Sunday, January 11, 2015

Spinning

It's possible to have so many parts of a life in line with God's will and be completely out of line with Him in others. It's a careful balancing act, the enemy is tricky. It took one area of my life to begin spinning out of control again to realize just how far off I am today...

Today I am having
trouble understanding
how God can continue to
bless a woman who is
struggling so much to
understand, accept, and do
His will above all else.
Not because of the struggle,
but because of the many ways
I haven't bothered, the times
I've given up, given in, and
blatantly disregarded Him,
continuing to demand my own way,
kicking and screaming.
 
Spinning out of control,
I've come face to face with
a reality I've been denying.
I thought I had a handle on this
issue from my past, yet I've been
falling back into a familiar,
yet dangerous, pattern where
my will trumps His again and again.
I've begun praying that He
guards me from making choices,
because we both know where I am,
and that I won't choose wisely.

It's an embarrassing and humbling
admission, that He has to take my choices
from me if I am to succeed right now.
But worse than that is having God
sigh and say, "Fine, have it your way"
and watching things begin to spin out of control again.

I'm grateful that even when He does give in,
I only have to turn to see Him standing there,
with His hand out, waiting for me to realize
my errors, and turn around and reach for Him.

I know the way to combat this is to start with my thoughts.
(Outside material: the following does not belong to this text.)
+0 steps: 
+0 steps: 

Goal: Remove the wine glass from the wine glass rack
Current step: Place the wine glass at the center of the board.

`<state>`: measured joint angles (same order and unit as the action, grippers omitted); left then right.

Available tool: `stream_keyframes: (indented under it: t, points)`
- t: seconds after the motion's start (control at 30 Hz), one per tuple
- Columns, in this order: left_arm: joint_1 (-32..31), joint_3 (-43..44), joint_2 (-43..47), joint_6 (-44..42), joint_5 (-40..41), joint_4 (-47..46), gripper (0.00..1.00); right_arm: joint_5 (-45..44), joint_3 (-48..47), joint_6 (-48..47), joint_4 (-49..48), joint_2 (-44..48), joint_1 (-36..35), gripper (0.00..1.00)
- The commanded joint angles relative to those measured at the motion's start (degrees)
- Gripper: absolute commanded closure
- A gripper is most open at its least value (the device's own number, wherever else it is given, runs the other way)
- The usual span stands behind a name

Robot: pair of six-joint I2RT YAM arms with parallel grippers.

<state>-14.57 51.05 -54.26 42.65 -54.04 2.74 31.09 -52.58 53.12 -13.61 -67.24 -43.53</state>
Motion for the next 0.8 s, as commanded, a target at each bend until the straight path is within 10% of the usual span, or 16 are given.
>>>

Read, pray, continue to ask Him for help.  
If you are reading this, I am asking you for prayer too. None of this is easy, but His will for my life is more important than anything else... and I need to remember that.

The mind governed by the flesh is death, 
but the mind governed by the Spirit is life and peace.
~Romans 8:6


Finally, brothers, whatever is true, whatever is honorable, whatever is just, whatever is pure, whatever is lovely, whatever is commendable, if there is any excellence, if there is anything worthy of praise, think about these things.